Sunday 27 July 2014

The Puppet Boy Of Warsaw by Eva Weaver

I really don't like to read books that involve the Holocaust and the second world war, mostly because of their depressing nature, but also because I always think just how many more ways are there looking at it? Are there any other ways that highlight the devastation that was caused? With everything that is happening in Gaza at the moment as well, where the Israeli military and government are continuing to bomb Gaza and Hamas, war is slowly coming to the forefront of every news channel and newspaper.

So for taking all this into consideration, I think this is what attracted me to read this book. To remind myself of the devastation that the Jewish population suffered in WW2, and to try and see if the novel made me look at the war at yet another angle. The book is split into two different time periods where the protagonist is Mika, a Jewish boy in the war in the 1940s and a grandfather telling his story to his now grandson in 2009. If you are educated in all of the facts of the war, then you always feel that impending sense of terror that is beckoning on the Jewish population of Warsaw. And it is not long until Weaver throws us straight into the terror of the Warsaw ghettos, when the Jews were all placed into one area of Warsaw, a space that was far too cramped for the amount of people forced to live there. Weaver cleverly purveys this sense of cramped conditions by letting a lot of the action spill out onto the streets, where all the evil is happening, where all the killing is occurring and where everyone is slowly starving.

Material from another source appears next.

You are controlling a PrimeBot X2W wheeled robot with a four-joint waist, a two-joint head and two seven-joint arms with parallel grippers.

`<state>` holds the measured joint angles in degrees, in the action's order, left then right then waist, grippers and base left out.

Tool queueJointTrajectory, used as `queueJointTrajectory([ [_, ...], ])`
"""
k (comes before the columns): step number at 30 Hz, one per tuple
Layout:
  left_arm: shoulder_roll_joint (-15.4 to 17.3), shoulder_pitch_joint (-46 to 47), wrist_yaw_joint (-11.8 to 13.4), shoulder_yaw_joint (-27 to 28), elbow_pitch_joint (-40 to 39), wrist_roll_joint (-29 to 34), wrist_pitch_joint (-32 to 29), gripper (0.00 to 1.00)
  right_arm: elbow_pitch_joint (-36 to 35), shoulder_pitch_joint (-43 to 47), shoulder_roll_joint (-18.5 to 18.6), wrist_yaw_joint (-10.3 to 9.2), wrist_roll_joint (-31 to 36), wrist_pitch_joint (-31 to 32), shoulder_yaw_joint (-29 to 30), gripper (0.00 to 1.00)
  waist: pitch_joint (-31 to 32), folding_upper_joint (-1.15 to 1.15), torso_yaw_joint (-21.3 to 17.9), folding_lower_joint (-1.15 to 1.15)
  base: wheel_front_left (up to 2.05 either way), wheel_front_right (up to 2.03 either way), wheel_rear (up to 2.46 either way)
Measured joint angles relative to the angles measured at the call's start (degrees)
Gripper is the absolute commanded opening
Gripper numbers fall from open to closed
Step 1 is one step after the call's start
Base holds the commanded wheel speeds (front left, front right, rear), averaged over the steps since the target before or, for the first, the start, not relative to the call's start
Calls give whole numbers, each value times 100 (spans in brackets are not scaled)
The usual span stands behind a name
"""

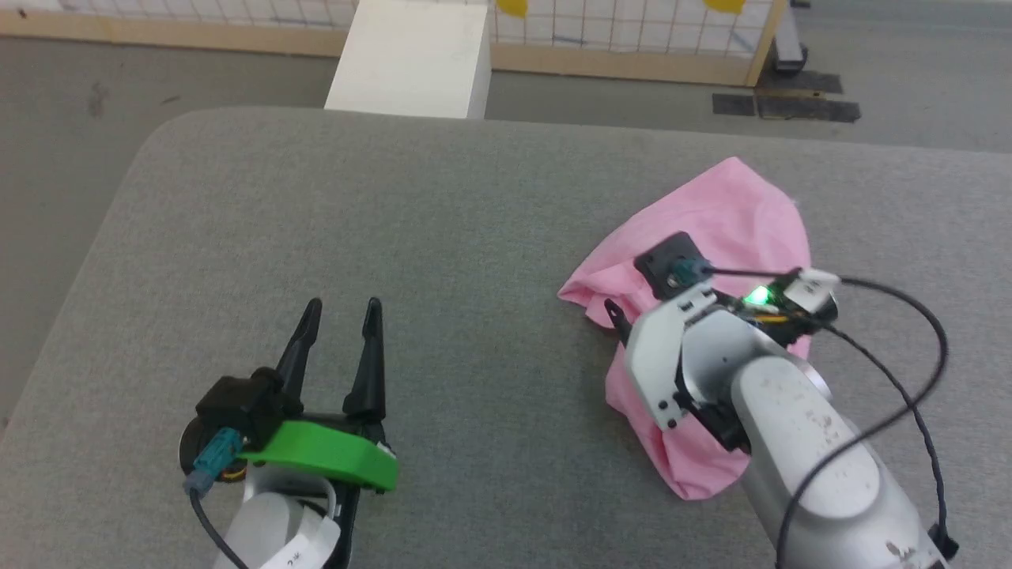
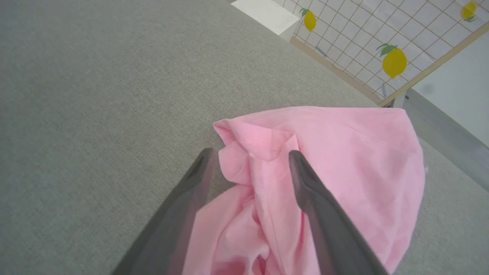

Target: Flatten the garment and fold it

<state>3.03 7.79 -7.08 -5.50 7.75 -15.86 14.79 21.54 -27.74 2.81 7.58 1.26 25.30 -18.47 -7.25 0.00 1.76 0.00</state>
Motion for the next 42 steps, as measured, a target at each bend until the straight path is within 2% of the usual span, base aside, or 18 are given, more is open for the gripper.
queueJointTrajectory([
  [5, -3, 221, 0, -174, -24, -92, 0, 100, 792, -634, 0, 0, 36, 586, -267, 100, -238, 0, 212, 0, 0, 0, 0],
  [13, -5, 351, 8, -352, -41, -182, 0, 100, 1912, -1174, 14, 0, 175, 1394, -296, 100, -554, 0, 618, 0, 0, 0, 0],
  [14, -5, 351, 8, -358, -40, -183, 0, 100, 1973, -1219, 9, 0, 156, 1482, -291, 54, -577, 0, 654, 0, 0, 0, 0],
  [15, -5, 350, 9, -360, -38, -183, 0, 100, 2029, -1289, 8, 0, 113, 1586, -298, 42, -603, 0, 696, 0, 0, 0, 0],
  [16, -5, 350, 9, -361, -35, -183, 0, 100, 2060, -1349, 9, 0, 64, 1641, -323, 0, -623, 0, 733, 0, 0, 0, 0],
  [18, -5, 348, 13, -356, -24, -183, 0, 100, 2070, -1379, 9, -1, -86, 1593, -301, 0, -641, 0, 787, 0, 0, 0, 0],
  [22, -5, 321, 32, -319, 23, -182, 0, 100, 1923, -1319, 11, 0, -457, 1000, -76, 0, -567, 0, 801, 0, 0, 0, 0],
  [28, -4, 108, 32, -224, 79, -127, 0, 100, 1149, -862, 4, 0, -1110, -86, 606, 0, -279, 0, 697, 0, 0, 0, 0],
  [32, -4, -18, 32, -177, 99, -74, 0, 100, 504, -305, 0, 0, -1445, -601, 1352, 0, -49, 0, 548, 0, 0, 0, 0],
  [33, -5, -78, 30, -152, 101, -48, 0, 100, 122, 251, 4, 0, -1392, -701, 2011, 0, 96, 0, 419, 0, 0, 0, 0],
  [39, -5, -143, 22, -149, 102, -32, 0, 100, -388, 1439, 1, 0, -962, -605, 3284, 0, 311, 0, 174, 0, 0, 0, 0],
  [40, -5, -144, 21, -147, 103, -33, 0, 100, -426, 1623, 4, -1, -872, -591, 3512, 35, 338, 0, 142, 0, 0, 0, 0],
  [41, -5, -146, 13, -145, 103, -33, 0, 100, -447, 1790, 7, 0, -815, -579, 3733, 100, 361, 0, 111, 0, 0, 0, 0],
  [42, -5, -148, 13, -146, 102, -33, 0, 100, -452, 1926, 9, -1, -821, -579, 3927, 100, 379, 0, 84, 0, 0, 0, 0],
])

Mika soon inherits his grandfathers coat that has a complex pattern of inner pockets allowing him to hide things inside them. This includes his grandfathers puppets and Mika soon becomes enthralled by them, making his own puppets and then slowly his own shows. More people are forced to move into his and his mothers flat, meaning he now rarely has time to himself. We follow Mika putting on shows for chilrdens hopsitals, orphanages as well as birthday parties. Soon his shows attract Nazi attention and he is made to put on shows, forced to down pints of beer and become part of the rough and manly culture. He soon befriends a soldier called Max, but there is such an air of tension between the two that Weaver subtly writes into it that is makes you always feel a sense of danger for Mika, a sense that Max is always just doing what he is told by his Nazi superiors.

The rest of Mika's journey during the war is much as would expect, full of death, full of loss and full of a fight that you never really think they will win. But of course, eventually the allies do win, he is given the chance for freedom, we already know at the start of the book he has made it to the USA. He is one of the lucky ones. There are some truly heart wrenching moments in the book with Mika, especially for me when the Nazis are making a film about life in the ghetto and they make Mika perform one of his shows. To pretend that life is all dandy in the ghettos, when really all the weak ones are being killed off before all the strong ones are shipped off to concentration camps. I got so mad reading it, why did no one help the Jewish people at the time? And then reading the current news straight after, how can a mainly Jewish population in Israel not understand what they are currently doing? I just don't get it.


Images from the Warsaw ghetto

One side of the book that really worked for me was when the book looks at life after the war for Max, the German soldier. Sent off to a prison in Siberia, we follow his complex journey and inner thought processes. Why are the German soldiers taking all the punishments when they were just following orders from people who have gotten away with it? It is an extremely debatable and hard to determine subject that it is almost too hard to call. Should the soldiers have been so severely punished for merely carrying out orders? When you read everything Mika saw and heard, it is hard to reason with Max and his comrades. But his journey for me was all the more fascinating as I have never really thought about what German soldiers went through after the war. All the lies they were fed for no reason, for no purpose. Truly devastating on any sole.

Just some of the three million German POWs in USSR

I apologise for the somber tone to this review. It's just the subject matter at hand. And the topical nature of war at the moment across the world doesn't help. I realise that WW2 and the Gaza/Israeli bombings are two totally different situations, but can people not learn from past situations? From situations that didn't even happen that long ago? From situations that people who are alive today were alive back then? The sheer ignorance of those in power will sometimes never cease to amaze me.

The Puppet Boy Of Warsaw by Eva Waver is published by Phoenix, an imprint of Orion books, in the UK.